3.3.3. Clinical Performance Questionnaire
The Clinical Performance Questionnaire for nursing students consists of 37 questions aimed at measuring the self-efficacy of nursing students' clinical performance. It was designed by Cheraghi et al. in 2009 (18). The scoring of this questionnaire is based on a 5-point Likert scale, where responses are assigned as follows: "Strongly Disagree" receives a score of 0 to 20, "Disagree" receives 30 to 40, "Neutral" receives 50 to 60, "Somewhat Agree" receives 70 to 80, and "Agree" receives 90 to 100. The minimum score is 37, and the maximum score is 185. A higher score indicates greater self-efficacy in clinical performance. The reliability of this questionnaire was reported as 0.96 for the entire questionnaire using the Cronbach's alpha method in Iran (19). In this study, the reliability of the Persian version was assessed for the study’s sample of nursing students, yielding a Cronbach's alpha of 0.94, confirming strong internal consistency.
3.4. Ethical Considerations
This study was conducted in accordance with the Declaration of Helsinki, with ethical approval obtained from the Research Ethics Committee of Kashan University of Medical Sciences (code: IR.KAUMS.REC.1403.020) prior to data collection. All participants provided written informed consent after receiving comprehensive information about the study’s purpose, procedures, and data usage. Participation was voluntary, and participants were informed of their right to withdraw from the study at any time without consequences. All data were kept confidential and anonymized, used solely for research purposes, and stored securely in compliance with ethical standards. No personal identifiers were collected, and participants faced no risks or direct benefits from involvement, ensuring their autonomy and privacy were protected throughout the study.

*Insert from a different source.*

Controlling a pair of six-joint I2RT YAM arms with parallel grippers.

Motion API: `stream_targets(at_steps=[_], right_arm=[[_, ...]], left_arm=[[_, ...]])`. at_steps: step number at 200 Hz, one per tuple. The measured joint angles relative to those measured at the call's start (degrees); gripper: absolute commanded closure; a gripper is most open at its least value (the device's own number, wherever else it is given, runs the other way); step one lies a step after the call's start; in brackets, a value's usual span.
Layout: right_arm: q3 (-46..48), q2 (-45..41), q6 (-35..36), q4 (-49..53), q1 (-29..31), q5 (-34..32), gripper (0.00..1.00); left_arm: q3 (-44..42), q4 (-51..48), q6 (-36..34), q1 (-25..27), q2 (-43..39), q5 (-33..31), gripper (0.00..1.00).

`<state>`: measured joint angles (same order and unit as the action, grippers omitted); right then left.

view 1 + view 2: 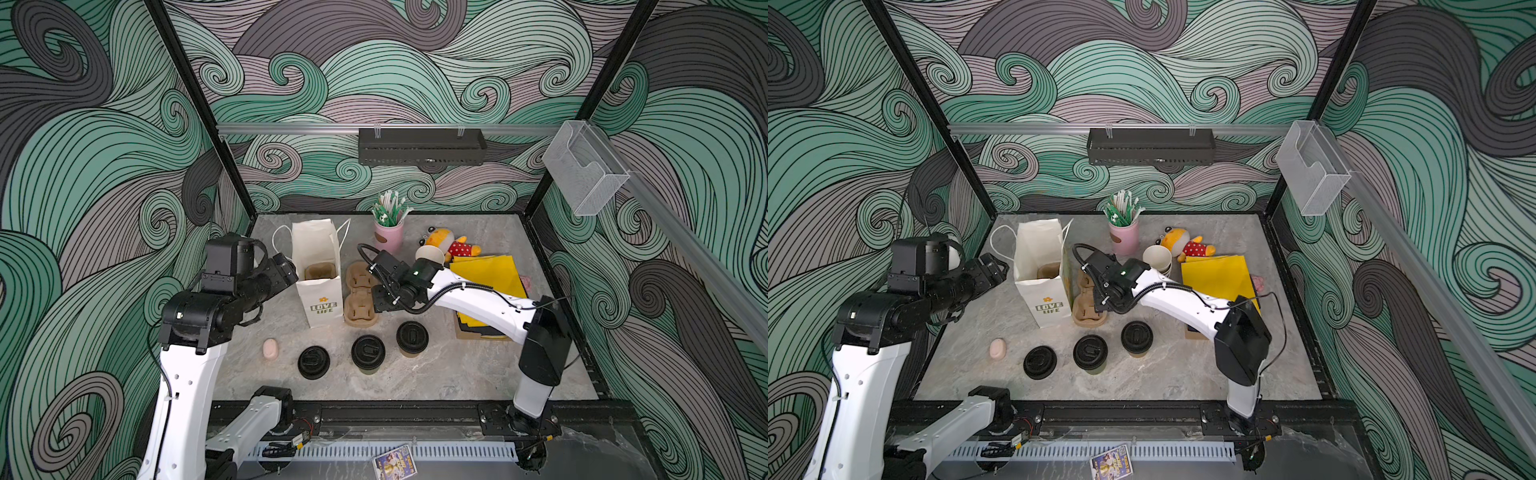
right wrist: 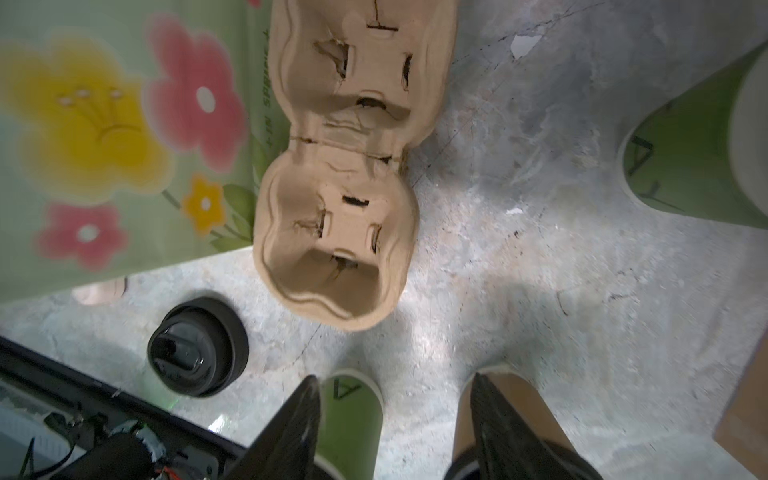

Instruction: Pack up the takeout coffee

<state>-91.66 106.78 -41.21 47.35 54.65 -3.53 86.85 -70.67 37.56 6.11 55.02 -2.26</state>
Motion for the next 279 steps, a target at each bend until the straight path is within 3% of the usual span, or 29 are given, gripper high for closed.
stream_targets(at_steps=[64,120,160,195,226,279], right_arm=[[-3.17,10.58,-0.42,-2.62,-1.03,2.49,0.49],[-6.27,15.06,-0.24,-1.7,-2.27,1.57,0.65],[-8.85,16.11,1.53,0.02,-6.34,-1.07,0.76],[-14.01,18.91,3.74,1.16,-10.29,-2.19,0.79],[-21.09,23.87,5.81,1.95,-12.22,-2.69,0.76],[-27.67,27.8,8.76,5.09,-12.9,-2.95,0.49]], left_arm=[[0.02,0.02,0.02,0.0,0.81,-1.18,0.14],[0.02,1.42,-0.04,0.0,1.88,-1.22,0.14],[0.02,1.79,-0.39,0.0,2.54,-1.6,0.14],[0.02,1.88,-0.79,0.0,3.15,-1.81,0.14],[0.02,1.88,-0.94,0.0,3.52,-2.1,0.14],[2.67,0.11,-1.49,0.0,6.05,-2.38,0.11]])
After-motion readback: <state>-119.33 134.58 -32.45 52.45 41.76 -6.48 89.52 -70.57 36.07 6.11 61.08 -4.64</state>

3.5. Data Collection Process
Data were collected from September 2024 to January 2025 using self-administered pencil-and-paper questionnaires, specifically the NMP-Q and the Clinical Performance Questionnaire, distributed to 200 undergraduate nursing students at Islamic Azad University of Kashan and Kashan University of Medical Sciences. Trained research team members administered the questionnaires in classroom settings during scheduled academic sessions to ensure a controlled and distraction-free environment. Participants were provided with clear instructions and completed the questionnaires anonymously after giving written informed consent, with all responses kept confidential and used solely for research purposes. The convenience sampling method was employed, and research team members collected the completed questionnaires immediately after each session to ensure data integrity and minimize missing responses.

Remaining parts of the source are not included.